Le caratteristiche del conflitto russo-ucraino – per ora solo potenziale – sono  chiare. Le stranezze della storia hanno posto, a seguito di una lontana decisione di Krusciov, la penisola di Crimea all’interno dell’Ucraina. Ma allora la divisione tra i due Paesi contava poco, entro un’Unione sovietica retta da un regime totalitario. Poi il socialismo è crollato, l’unità si è dissolta e la Crimea (a larghissima maggioranza russa) si è trovata sotto il governo di Kiev. Ovviamente i russi non hanno mai smesso di rivendicare un controllo su quell’area e quando è venuta a profilarsi una dirigenza anti-russa e tutta proiettata verso Bruxelles, ne hanno tirato le conseguenze.

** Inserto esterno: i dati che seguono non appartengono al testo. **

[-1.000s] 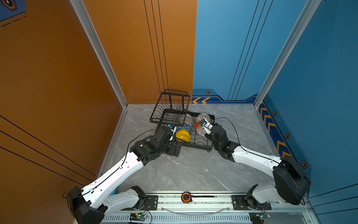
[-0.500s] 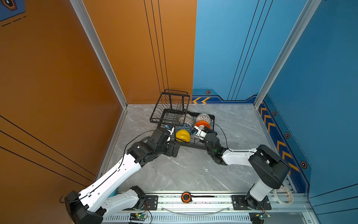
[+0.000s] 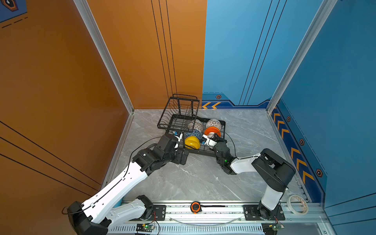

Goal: Load bowls into a dish rack
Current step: Place the bowl in the dish rack.

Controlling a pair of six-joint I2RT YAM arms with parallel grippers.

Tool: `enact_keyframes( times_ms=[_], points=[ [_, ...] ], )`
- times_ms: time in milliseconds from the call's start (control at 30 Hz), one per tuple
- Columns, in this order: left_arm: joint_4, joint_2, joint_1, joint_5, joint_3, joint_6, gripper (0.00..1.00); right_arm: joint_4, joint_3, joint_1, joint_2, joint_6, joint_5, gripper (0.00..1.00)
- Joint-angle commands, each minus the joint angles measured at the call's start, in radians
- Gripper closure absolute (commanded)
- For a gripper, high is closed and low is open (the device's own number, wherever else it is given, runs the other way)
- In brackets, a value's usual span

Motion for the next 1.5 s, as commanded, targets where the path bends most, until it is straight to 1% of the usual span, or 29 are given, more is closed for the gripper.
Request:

Così ora in Crimea si è votato, entro un quadro che comunque predefiniva il risultato: non solo per la presenza delle truppe russe, ma anche per l’ampio favore della popolazione. Nelle stesse ore, però, ha preso le mosse un referendum sull’indipendenza di tenore assai diverso.

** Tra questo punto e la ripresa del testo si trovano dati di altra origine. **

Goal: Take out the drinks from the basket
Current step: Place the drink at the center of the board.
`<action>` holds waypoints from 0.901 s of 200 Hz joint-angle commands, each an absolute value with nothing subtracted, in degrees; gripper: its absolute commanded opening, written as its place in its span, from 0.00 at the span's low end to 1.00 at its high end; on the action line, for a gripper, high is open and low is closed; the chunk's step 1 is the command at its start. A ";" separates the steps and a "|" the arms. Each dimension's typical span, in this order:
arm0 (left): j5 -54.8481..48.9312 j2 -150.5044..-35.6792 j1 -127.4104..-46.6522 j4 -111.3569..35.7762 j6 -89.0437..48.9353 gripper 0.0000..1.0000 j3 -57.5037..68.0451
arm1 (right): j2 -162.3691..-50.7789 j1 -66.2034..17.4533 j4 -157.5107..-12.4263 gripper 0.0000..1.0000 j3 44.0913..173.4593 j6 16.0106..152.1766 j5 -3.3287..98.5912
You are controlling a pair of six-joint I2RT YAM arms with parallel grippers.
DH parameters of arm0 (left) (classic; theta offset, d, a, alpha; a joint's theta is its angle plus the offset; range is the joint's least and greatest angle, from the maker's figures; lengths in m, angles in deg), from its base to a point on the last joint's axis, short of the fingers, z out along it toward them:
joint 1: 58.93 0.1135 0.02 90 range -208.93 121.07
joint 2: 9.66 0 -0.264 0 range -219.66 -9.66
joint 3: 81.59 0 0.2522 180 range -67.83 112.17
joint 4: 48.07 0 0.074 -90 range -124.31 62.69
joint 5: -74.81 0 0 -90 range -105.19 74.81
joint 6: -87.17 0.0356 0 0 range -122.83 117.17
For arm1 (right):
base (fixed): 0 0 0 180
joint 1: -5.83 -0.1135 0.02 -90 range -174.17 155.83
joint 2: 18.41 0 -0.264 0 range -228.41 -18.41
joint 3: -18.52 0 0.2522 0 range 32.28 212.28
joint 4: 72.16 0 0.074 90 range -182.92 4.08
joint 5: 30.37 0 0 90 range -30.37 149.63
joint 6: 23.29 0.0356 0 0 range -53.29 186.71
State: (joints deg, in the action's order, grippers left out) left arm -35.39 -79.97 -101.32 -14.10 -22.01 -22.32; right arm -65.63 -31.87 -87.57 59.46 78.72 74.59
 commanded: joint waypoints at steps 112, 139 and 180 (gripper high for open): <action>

Organizzato da un’associazione politica costituitasi lo scorso anno e sostenuto da un gran numero di volontari e militanti, in Veneto si è cominciato a votare – con procedure on line – in una consultazione che chiede ai cittadini di esprimersi su una scelta secca tra Italia e Veneto indipendente. Secondo i dati diffusi dagli organizzatori, alle 12 avevano votato circa 150 mila persone e alle 18.30 il numero era salito a 430 mila. Le urne telematiche resteranno aperte fino al 21 marzo e la speranza degli organizzatori è che in questi giorni le luci dei riflettori si accendano su questa iniziativa indubbiamente coraggiosa e anche assai innovativa sul piano formale. In un certo senso, il voto del Veneto assomiglia a quello della Crimea, e al tempo stesso si differenzia in maniera radicale. In entrambi i casi si tratta di ridefinire le frontiere europee interpellando la gente e mettendo in gioco le regole della democrazia, ma mentre in Crimea sono le autorità locali filo-russe e l’esercito di Putin a gestire le operazioni, a Venezia o a Padova è la società civile “dissidente” che prova ad attribuire un nuovo diritto alla popolazione. Il regime politico italiano avversa ogni espressione politica di questo tipo ed è quindi solo l’intraprendenza di alcuni visionari che sta ponendo il tema della libertà del Veneto al centro della scena.

All’estero di questa vicenda si sta iniziando a parlare. Qui ne parla “The Telegraph”, qui “Express”, qui la BBC, qui “The Independent”, “The New Zealand Herald ecc.

Presto se ne accorgerà anche la politica italiana. Non c’è dubbio.